The third story of the episode revolves around the growing bond between Jay (Ed O'Neill) and the dog Stella (Brigitte), something that gets on Gloria's (Sofía Vergara) nerves. Stella is chewing all of her things and in her attempt to make her chew some of Jay's things, she ends up humiliating herself in front of Jay and Manny (Rico Rodriguez).

==Production==
"Phil on Wire" was written by Danny Zuker and is based on a story by Bianca Douglas and Danny Zuker, marking Zuker's twelfth writing credit for the series and Douglas's first. The episode was directed by Jason Winer, his second director's credit for the season. The episode was filmed between August 1 and August 3, 2011. Justin Kirk guest stars as Mitchell's boss, Charlie Bingham. Lusia Strus also guest stars in the episode as Officer Belvin, a cop with which Claire quickly becomes enemies.

==Reception==

===Ratings===
In its original American broadcast, "Phil on Wire" was viewed by an estimated 13.45 million viewers and received a 5.7 rating/15% share among adults 18 to 49. This means that it was seen by 5.7% of all 18- to 49-year-olds, and 15% of all 18- to 49-year-olds watching television at the time of the broadcast. This marked an eight percent drop in the ratings from the previous episode, "Dude Ranch". Despite this, the episode also ranked as the highest-rated show on Wednesday. The episode also ranked first in its timeslot, beating the Fox reality series, The X Factor, CBS drama series Criminal Minds, NBC drama series Harry's Law and The CW reality series, America's Next Top Model. Added with DVR viewers, who viewed the episode within seven days of the original broadcast, the episode received an 8.1 rating in the 18–49 demographic, adding a 2.4 rating to the original viewership. The episode also received more than 18 million viewers, when adding DVR viewers. "Phil on Wire" was the second most-watched scripted show for the week of broadcast among adults aged 18–49 and the eleventh most watched show among all viewers.

===Reviews===

Episodes like “Manny Get Your Gun” and last week’s “When Good Kids Go Bad” take seemingly disparate storylines and fuse them successfully into one fully realized story. But more often than not, each family gets stranded in its own world.
— Ryan McGee, The A.V. Club

The episode received mixed reviews.

The A.V. Club reviewer Ryan McGee criticized the episode saying it had "an overflow of quality performers," calling it "a 'contractual obligation' episode, in which the three families barely intersect and all pretty much do their own thing". He ultimately gave the episode a B−.
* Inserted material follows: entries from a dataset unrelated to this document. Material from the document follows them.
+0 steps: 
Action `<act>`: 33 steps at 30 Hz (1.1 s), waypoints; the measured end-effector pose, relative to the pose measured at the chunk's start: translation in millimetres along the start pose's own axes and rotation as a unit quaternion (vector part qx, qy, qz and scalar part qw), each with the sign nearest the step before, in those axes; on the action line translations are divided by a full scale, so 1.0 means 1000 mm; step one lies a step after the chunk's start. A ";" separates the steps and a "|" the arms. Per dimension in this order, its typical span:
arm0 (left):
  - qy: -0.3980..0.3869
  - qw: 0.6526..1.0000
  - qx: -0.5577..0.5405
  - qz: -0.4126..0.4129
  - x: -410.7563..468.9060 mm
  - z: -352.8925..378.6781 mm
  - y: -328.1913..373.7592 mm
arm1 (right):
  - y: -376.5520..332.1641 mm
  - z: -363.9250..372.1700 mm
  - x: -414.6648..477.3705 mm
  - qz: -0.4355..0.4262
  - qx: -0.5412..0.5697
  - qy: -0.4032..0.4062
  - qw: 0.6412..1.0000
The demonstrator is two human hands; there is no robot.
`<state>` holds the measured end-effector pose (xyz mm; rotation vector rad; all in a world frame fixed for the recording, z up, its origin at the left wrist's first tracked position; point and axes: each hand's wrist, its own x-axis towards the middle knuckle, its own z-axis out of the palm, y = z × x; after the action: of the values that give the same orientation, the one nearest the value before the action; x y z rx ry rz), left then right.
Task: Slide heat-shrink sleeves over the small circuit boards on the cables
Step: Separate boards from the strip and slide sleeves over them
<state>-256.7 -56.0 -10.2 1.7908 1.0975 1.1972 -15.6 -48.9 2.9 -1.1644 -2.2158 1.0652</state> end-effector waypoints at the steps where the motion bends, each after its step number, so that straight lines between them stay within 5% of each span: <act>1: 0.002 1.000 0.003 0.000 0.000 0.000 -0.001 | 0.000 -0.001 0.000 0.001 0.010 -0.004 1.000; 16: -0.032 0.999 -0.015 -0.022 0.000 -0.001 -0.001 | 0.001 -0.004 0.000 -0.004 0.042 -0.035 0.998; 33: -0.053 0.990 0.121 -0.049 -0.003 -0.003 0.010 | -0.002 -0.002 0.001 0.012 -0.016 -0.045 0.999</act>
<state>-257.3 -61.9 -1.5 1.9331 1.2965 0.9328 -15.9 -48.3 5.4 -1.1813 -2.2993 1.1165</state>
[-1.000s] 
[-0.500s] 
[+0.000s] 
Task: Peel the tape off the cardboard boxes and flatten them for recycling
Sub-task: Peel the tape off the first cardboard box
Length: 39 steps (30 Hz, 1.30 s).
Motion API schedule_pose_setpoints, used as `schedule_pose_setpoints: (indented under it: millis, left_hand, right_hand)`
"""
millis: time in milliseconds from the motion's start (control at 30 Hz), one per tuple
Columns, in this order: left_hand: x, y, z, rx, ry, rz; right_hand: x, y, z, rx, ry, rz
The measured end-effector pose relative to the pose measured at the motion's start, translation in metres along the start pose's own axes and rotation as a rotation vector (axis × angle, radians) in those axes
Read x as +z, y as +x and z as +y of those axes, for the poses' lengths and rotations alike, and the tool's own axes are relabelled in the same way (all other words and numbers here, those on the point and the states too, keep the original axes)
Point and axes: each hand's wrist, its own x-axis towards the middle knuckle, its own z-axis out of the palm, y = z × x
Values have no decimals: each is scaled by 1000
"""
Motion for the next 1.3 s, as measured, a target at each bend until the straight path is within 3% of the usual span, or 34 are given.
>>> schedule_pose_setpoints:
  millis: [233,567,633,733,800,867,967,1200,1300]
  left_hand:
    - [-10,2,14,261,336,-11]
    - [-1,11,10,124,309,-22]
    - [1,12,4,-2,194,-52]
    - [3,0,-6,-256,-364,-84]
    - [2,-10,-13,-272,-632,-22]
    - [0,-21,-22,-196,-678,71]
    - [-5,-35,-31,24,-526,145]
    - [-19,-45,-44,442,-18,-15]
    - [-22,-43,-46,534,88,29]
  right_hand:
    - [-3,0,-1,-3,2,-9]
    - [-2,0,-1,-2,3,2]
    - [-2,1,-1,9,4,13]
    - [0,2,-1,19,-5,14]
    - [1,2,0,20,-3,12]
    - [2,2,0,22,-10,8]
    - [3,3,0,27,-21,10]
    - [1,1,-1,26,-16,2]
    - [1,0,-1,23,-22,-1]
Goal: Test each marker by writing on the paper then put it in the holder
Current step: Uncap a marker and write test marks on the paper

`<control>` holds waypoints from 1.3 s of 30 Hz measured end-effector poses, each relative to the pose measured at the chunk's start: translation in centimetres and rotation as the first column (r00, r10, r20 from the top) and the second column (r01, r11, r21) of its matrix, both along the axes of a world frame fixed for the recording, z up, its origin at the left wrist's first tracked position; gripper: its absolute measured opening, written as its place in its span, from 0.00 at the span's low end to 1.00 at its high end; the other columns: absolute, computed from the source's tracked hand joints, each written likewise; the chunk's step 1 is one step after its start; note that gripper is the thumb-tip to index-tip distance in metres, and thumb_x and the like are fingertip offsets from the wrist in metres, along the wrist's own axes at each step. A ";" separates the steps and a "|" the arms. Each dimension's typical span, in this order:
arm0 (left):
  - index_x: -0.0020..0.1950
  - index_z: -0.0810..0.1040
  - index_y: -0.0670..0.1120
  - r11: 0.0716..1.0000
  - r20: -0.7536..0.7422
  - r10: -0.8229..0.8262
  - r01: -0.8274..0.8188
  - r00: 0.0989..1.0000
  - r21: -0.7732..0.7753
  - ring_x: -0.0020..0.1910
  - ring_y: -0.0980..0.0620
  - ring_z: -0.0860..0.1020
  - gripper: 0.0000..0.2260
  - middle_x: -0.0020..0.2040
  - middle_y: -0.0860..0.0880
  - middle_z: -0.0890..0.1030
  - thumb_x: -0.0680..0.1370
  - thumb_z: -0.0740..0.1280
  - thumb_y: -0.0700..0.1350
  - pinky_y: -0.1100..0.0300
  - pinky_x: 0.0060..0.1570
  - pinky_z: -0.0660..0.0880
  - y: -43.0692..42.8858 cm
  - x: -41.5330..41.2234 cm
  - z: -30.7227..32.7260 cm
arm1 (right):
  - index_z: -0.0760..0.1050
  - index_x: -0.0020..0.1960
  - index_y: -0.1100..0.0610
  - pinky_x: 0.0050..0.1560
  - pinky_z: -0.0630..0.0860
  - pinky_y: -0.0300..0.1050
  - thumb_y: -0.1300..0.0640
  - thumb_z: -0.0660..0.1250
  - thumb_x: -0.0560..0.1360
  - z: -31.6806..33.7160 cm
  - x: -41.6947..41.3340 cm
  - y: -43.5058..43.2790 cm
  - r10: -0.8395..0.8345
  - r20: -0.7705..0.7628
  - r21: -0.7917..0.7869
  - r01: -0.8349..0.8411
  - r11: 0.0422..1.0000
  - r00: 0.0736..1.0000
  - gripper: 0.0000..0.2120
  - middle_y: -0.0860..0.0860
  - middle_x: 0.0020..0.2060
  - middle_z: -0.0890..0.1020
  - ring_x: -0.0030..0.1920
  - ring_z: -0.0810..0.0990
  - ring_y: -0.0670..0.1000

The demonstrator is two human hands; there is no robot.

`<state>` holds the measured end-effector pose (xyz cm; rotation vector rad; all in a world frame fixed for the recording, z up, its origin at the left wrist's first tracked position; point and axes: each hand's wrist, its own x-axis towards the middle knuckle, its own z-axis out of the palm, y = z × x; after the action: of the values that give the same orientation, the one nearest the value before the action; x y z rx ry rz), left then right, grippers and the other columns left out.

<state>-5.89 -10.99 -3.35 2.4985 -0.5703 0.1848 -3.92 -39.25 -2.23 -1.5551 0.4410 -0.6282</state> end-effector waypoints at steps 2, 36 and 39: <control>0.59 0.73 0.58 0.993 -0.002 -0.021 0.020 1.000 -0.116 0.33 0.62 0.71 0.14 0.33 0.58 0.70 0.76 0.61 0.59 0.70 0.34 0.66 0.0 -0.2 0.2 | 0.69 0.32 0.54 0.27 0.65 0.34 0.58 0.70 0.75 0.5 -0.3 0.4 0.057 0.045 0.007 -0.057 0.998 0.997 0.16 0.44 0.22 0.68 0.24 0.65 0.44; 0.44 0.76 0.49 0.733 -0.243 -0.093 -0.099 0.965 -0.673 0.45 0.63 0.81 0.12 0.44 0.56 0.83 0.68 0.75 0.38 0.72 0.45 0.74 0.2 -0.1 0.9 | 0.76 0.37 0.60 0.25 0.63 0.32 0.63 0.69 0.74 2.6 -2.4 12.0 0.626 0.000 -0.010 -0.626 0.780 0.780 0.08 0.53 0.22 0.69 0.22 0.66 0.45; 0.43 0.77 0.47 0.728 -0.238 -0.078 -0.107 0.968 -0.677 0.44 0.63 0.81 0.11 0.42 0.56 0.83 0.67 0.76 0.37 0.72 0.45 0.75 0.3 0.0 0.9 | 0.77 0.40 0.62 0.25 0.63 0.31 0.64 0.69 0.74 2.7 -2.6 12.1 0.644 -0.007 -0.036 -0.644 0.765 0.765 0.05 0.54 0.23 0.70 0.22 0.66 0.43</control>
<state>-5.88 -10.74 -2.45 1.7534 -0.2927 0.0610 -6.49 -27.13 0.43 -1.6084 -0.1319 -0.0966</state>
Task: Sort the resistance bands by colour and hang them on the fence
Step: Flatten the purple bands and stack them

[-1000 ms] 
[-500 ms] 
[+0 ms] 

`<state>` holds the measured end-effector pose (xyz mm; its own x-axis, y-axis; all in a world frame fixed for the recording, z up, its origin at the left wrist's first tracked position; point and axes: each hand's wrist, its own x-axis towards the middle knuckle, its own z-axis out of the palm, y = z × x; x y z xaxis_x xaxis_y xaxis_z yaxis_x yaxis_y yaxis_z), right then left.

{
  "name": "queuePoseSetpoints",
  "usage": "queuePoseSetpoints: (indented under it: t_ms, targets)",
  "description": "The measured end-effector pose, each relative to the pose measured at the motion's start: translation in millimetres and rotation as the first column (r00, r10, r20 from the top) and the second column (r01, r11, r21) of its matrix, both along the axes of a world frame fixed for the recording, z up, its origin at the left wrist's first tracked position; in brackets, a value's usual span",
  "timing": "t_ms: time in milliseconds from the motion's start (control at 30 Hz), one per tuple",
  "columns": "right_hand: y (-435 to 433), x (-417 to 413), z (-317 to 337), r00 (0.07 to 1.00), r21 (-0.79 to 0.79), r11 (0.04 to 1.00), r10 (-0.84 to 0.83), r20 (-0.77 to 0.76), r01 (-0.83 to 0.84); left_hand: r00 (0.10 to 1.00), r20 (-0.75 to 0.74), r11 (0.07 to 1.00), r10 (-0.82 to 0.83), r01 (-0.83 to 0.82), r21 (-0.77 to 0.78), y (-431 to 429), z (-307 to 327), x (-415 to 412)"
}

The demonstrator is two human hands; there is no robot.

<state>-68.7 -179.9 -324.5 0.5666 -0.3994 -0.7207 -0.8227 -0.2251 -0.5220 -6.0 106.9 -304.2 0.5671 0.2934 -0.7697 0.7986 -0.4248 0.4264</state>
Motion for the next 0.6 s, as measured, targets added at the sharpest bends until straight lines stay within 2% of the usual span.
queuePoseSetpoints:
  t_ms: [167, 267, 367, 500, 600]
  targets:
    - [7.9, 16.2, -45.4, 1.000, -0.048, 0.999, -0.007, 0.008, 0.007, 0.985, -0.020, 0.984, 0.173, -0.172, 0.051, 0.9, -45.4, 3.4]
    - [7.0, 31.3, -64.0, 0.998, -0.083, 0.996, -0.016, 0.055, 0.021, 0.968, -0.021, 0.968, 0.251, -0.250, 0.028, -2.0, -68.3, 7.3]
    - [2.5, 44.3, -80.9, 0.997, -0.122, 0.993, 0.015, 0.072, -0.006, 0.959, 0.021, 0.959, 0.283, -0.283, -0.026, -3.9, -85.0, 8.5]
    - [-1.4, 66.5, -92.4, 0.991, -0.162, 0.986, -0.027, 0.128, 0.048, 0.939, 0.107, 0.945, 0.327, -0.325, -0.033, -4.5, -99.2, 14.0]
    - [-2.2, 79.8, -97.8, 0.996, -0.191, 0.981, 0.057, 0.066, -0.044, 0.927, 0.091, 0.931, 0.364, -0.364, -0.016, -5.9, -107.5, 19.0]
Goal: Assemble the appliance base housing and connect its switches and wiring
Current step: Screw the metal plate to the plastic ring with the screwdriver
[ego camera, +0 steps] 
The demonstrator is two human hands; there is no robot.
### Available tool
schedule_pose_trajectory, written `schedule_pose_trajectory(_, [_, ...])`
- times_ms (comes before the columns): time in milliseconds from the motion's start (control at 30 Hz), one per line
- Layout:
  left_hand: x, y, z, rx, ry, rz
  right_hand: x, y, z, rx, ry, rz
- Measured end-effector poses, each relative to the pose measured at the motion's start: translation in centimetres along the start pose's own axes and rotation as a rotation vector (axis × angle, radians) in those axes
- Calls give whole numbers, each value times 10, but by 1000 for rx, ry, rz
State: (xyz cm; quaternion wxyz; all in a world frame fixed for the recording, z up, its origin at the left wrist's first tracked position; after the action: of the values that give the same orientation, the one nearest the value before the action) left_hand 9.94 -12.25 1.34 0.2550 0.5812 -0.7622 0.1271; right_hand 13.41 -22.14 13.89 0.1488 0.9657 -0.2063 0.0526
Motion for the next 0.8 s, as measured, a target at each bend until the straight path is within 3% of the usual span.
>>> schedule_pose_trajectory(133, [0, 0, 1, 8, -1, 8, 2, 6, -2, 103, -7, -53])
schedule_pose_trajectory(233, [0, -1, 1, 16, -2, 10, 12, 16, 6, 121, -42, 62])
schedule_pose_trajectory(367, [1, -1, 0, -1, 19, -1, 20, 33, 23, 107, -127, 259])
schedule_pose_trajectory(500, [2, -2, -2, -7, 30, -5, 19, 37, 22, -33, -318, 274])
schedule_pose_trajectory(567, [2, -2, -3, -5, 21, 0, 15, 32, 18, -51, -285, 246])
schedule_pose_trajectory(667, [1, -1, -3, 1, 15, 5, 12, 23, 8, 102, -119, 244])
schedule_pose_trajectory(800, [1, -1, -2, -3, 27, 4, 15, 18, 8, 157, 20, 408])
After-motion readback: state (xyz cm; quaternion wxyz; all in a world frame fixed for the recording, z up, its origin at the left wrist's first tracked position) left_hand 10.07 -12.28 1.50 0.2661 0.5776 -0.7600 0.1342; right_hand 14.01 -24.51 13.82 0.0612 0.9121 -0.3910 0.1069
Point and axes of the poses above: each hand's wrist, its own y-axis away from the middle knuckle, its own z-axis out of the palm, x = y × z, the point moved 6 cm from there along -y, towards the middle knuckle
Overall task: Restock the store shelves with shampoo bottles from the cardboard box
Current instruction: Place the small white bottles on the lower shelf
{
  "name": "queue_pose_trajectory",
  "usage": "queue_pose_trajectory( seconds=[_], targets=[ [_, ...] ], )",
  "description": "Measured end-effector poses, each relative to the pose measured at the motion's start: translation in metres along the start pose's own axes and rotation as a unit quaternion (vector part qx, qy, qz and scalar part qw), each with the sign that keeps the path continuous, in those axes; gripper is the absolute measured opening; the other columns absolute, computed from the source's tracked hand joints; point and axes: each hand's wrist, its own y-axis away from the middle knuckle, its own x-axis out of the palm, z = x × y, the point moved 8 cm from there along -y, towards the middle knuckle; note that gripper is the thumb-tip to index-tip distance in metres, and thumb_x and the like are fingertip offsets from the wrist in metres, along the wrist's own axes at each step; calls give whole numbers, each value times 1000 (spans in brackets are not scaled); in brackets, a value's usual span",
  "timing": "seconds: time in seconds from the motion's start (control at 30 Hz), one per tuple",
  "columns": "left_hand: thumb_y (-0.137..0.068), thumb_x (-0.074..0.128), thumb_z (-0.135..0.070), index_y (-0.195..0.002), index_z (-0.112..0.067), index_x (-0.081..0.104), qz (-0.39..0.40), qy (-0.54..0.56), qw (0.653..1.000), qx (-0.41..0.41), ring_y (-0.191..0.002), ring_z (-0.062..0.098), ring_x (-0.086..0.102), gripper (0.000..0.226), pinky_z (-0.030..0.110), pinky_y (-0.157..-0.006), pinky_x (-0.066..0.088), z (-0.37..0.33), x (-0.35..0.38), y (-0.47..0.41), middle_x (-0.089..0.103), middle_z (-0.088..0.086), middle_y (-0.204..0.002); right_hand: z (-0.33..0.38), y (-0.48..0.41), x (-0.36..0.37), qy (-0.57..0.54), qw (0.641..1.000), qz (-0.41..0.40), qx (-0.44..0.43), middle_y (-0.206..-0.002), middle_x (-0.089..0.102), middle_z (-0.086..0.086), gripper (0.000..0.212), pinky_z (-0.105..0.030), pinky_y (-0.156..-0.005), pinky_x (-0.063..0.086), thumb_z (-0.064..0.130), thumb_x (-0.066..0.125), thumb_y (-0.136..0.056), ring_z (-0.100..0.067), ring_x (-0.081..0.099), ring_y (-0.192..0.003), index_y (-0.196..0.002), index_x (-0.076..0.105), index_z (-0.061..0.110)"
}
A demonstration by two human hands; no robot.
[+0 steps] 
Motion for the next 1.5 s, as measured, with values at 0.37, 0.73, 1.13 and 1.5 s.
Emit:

CNN writer Henry Hanks called the episode "exemplary" commenting that in the final moments of the episode he "couldn't help but cheer Phil Dunphy as he went across that tightrope."

Michael Arbeiter of Hollywood praised the episode, specifically the ending writing that "This is where Modern Family’s strength comes in: it cherishes the idea of family. [...] And it isn’t at all hokey, because the very end of the episode has Phil admitting just how oblivious he is to all of the meaningful messages being embodied by his family members." He ultimately called the episode, "Very sweet, very funny."

While reviewing the first part of the third season, Slant Magazine reviewer Peter Swanson criticized the Mitchell/Cameron subplot, calling it an "unfunny farce." He went on to complement the Phil/Luke subplot calling it a "more effective narrative thread".